Reconnaissons d'ailleurs que, sauf la donnée très-générale d'un amour combattu et vaincu par le devoir, il y a peu de rapports entre l'histoire de Titus et de Bérénice et l'inclination qu'avaient pu sentir l'un pour l'autre le beau-frère et la belle-sœur. Il fallait qu'Henriette d'Angleterre se contentat d'allusions fort éloignées, dans lesquelles ce qui pouvait le plus toucher un cœur trop mal guéri de sa passion était apparemment le portrait du grand Roi, indiqué d'une manière trèsclaire aux poëtes par le sujet lui-même. La ressemblance est beaucoup plus frappante avec le triomphe que Louis XIV avait remporté sur un plus naturel entraînement de jeunesse, en se séparant de Marie Mancini, Deux vers de la tragédie de Racine qui reproduisent les paroles mêmes de la nièce de Mazarin achèvent cette ressemblance, dont on croit saisir encore quelques autres traits, par exemple dans ce passage où Titus, parlant de la gloire, dit :

... Cette ardeur que j'ai pour ses appas,
Bérénice en mon sein l'a jadis allumée....

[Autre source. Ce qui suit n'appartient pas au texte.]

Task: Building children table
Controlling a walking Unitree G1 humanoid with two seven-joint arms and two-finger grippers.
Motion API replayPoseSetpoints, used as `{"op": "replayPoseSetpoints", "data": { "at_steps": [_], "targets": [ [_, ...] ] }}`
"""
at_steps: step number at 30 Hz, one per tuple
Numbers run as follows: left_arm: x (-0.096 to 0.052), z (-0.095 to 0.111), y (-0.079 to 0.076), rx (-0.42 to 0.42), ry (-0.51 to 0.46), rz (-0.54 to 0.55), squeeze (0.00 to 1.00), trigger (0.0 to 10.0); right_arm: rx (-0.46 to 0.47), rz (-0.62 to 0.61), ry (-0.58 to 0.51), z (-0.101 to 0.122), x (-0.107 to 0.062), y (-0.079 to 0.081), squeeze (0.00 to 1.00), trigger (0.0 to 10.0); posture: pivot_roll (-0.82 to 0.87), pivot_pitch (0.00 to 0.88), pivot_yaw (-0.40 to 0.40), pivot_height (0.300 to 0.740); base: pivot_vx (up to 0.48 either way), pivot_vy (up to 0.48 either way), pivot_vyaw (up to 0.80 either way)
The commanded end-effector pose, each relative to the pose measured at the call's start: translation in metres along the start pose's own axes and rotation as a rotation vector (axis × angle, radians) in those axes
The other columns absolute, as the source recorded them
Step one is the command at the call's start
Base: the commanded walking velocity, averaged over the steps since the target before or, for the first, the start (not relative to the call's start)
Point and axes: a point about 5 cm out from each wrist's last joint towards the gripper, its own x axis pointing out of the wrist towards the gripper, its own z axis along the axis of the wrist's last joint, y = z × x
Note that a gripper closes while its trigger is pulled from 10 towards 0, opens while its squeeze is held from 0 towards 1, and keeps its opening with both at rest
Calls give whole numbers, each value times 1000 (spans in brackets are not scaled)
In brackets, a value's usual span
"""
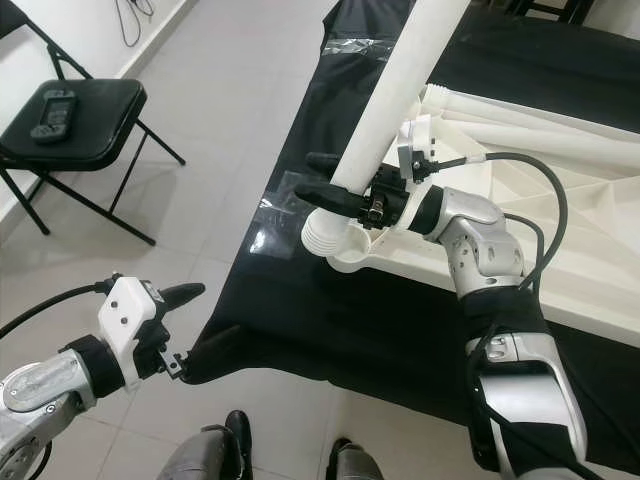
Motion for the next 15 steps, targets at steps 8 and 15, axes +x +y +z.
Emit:
{"op": "replayPoseSetpoints", "data": {
  "at_steps": [8,15],
  "targets": [
    [-4,7,1,33,2,-25,0,10000,-25,-21,66,-1,-8,-10,0,10000,92,336,-41,740,0,0,0],
    [-7,10,0,45,5,-33,0,10000,-34,-56,56,6,-19,-17,0,10000,102,336,-38,740,0,0,0]
  ]
}}
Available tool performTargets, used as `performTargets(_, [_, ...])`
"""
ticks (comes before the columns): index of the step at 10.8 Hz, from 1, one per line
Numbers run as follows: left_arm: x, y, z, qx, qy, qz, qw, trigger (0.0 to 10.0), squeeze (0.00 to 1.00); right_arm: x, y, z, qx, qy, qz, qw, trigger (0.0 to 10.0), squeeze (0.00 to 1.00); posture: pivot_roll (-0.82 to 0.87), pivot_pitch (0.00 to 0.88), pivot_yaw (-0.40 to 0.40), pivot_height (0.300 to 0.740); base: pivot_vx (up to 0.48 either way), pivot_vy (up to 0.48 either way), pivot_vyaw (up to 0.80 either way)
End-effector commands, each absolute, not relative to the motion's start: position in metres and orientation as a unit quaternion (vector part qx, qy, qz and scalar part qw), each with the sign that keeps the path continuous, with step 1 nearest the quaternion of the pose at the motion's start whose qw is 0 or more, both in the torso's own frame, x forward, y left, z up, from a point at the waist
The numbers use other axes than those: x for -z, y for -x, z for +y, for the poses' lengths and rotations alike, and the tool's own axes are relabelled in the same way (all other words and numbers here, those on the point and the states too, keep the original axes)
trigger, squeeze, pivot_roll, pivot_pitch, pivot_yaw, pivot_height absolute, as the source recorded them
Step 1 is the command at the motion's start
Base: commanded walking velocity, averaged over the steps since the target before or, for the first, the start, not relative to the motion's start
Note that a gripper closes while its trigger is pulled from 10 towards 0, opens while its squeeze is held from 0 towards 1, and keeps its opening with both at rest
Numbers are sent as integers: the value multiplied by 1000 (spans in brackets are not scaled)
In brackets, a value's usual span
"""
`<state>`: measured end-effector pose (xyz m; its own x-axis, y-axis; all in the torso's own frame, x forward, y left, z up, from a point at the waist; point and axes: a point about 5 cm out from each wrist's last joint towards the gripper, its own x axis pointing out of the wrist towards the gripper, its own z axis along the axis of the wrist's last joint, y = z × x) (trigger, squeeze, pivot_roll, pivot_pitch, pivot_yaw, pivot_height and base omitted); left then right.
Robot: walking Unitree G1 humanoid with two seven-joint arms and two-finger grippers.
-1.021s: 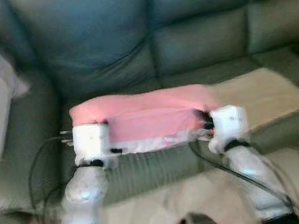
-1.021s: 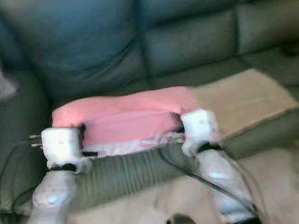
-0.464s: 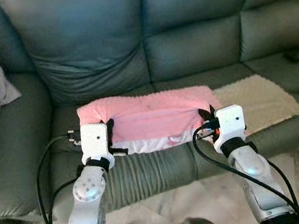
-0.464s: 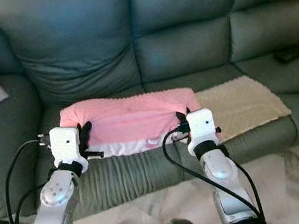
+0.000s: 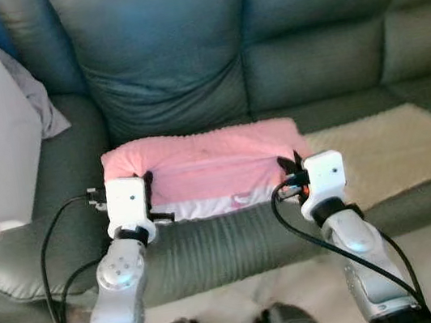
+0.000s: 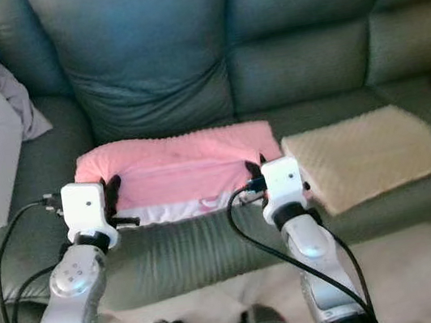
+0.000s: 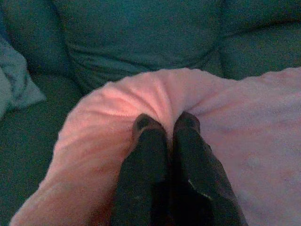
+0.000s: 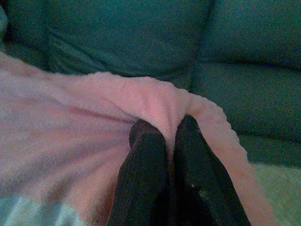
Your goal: Move the pillow to the sofa
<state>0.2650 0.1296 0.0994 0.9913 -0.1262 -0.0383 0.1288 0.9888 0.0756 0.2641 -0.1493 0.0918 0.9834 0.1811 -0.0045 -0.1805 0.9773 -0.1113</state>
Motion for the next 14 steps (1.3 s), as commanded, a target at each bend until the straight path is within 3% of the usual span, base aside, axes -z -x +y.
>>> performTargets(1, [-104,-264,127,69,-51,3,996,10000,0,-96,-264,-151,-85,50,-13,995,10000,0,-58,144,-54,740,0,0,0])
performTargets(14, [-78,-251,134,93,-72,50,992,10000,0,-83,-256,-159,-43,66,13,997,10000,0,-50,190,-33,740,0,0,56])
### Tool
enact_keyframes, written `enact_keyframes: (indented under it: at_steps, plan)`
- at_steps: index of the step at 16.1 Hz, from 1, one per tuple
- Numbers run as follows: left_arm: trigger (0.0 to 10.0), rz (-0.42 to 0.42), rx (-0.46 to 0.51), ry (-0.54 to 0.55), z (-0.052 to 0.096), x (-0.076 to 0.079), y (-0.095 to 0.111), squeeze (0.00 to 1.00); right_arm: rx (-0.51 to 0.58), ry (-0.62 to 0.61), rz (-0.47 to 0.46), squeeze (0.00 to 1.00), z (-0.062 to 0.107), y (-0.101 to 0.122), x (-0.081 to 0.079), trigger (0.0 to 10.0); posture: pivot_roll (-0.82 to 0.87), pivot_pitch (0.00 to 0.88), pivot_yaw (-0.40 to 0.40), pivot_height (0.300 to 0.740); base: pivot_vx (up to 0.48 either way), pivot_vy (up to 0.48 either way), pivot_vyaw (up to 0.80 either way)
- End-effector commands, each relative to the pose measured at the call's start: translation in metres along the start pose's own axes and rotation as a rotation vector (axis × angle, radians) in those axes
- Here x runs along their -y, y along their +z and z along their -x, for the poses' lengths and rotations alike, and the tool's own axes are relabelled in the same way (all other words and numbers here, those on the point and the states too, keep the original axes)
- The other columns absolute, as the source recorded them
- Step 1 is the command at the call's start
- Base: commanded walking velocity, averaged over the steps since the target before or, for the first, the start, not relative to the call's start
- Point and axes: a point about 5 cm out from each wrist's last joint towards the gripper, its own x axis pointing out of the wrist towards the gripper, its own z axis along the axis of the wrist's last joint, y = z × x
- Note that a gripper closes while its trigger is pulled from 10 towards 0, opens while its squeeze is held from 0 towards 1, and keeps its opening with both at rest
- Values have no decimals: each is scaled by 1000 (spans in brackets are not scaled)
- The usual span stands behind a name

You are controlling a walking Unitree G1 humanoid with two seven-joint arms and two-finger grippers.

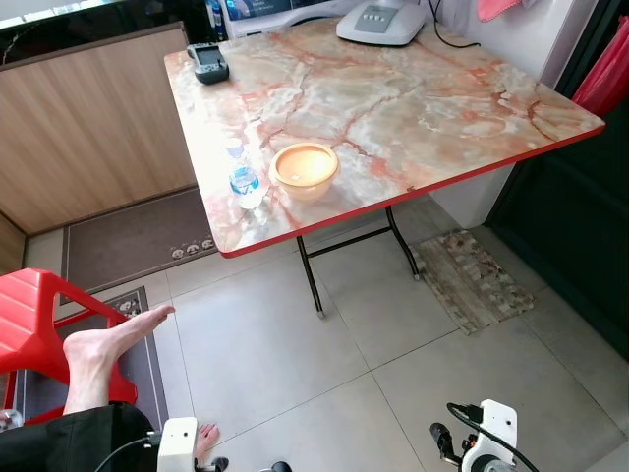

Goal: Restocking fridge

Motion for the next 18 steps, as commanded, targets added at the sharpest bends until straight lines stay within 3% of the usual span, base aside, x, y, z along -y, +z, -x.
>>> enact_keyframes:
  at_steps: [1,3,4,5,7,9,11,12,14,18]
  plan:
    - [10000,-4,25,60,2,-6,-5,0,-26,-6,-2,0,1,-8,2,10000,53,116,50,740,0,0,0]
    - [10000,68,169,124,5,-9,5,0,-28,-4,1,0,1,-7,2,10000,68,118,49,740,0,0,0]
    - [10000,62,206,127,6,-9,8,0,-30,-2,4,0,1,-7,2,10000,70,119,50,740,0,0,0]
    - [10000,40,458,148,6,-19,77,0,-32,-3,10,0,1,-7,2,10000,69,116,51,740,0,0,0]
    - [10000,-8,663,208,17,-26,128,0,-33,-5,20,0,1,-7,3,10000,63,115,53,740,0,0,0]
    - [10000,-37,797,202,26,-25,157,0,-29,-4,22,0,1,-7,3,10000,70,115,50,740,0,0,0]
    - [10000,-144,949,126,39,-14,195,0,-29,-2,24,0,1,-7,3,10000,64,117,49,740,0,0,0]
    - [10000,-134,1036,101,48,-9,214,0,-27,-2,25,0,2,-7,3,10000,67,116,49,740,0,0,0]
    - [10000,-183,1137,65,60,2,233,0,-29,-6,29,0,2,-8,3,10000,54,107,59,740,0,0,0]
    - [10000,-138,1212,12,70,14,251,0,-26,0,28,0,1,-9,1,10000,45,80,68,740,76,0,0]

Tout ce que je lui dois va retomber sur elle1.

La glorieuse influence attribuée ici à Bérénice ne remet-elle pas en mémoire ce que l'histoire raconte des conseils donnés par Marie Mancini au jeune Louis XIV? C'est de ce côté seulement que sont les allusions bien marquées. Nous serions disposé à

1. Acte II, scène II.

croire que Racine, courtisan si fin, ne les aurait pas hasardées, s'il n'eût point cru que la princesse les approuvait. Plus que Corneille, dont il semblerait qu'elle pouvait prévoir, qu'elle souhaitait peut-être la défaite dans la lutte poétique provoquée par elle, Racine dut avoir la confidence de sa pensée, et comme son mot d'ordre. Henriette d'Angleterre avait été très-liée avec Marie Mancini par une amitié d'enfance; et lorsqu'après la mort de Mazarin Louis XIV revit souvent chez une autre nièce du ministre, chez Olympe Mancini, celle qui avait été l'objet de sa première passion et qu'il avait voulu épouser, Henriette assista plus d'une fois à ces soirées de l'hôtel de Soissons, si pleines de tendres souvenirs. Il est vraisemblable qu'ellemême proposa ces souvenirs à notre poëte. Mais, si l'on adopte en même temps la supposition de Voltaire, quel charme pouvait-elle trouver à les mêler à ceux qui l'intéressaient plus directement? Nous ne chercherons pas à nous en rendre compte : l'étude des sentiments compliqués d'un cœur de femme ne peut ètre ici notre objet.

α

Corneille ne manqua pas de remplir à sa manière une des conditions du sujet, tel que la duchesse d'Orléans l'avait certainement entendu. On peut citer un passage de sa tragédie, où, comme il est dit dans la réponse à la Critique de l'abbé de Villars, il a voulu copier son Tite sur notre invincible monarque; mais il ne fut pas averti, comme Racine, ou n'eut pas l'idée, comme lui, de mettre ouvertement sur la scène le roman des amours du grand Roi. Cette fois Racine laissa reconnaître bien autrement encore que dans l'Alexandre le modèle qu'il avait eu sous les yeux ; et il eut « le bonheur, dit-il dans son épitre à Colbert, de ne pas déplaire à Sa Majesté. » Louis XIV ne trouvait pas mauvais qu'on étalât en public les faiblesses, nous allions dire très-improprement les secrets, de son cœur. Pour l'avoir fait avec une étrange hardiesse, Benserade n'en était que plus en faveur. Il était loin d'avoir déplu par ses allusions aux amours du Roi et de la Vallière, avant même qu'ils fussent déclarés. Racine, ce qui était plus noble, n'eut du moins à peindre qu'un triomphe remporté sur la passion.

1. Les Nièces de Mazarin, par Amédée Renée (1 vol. in-8°, Paris, 1856), p. 281.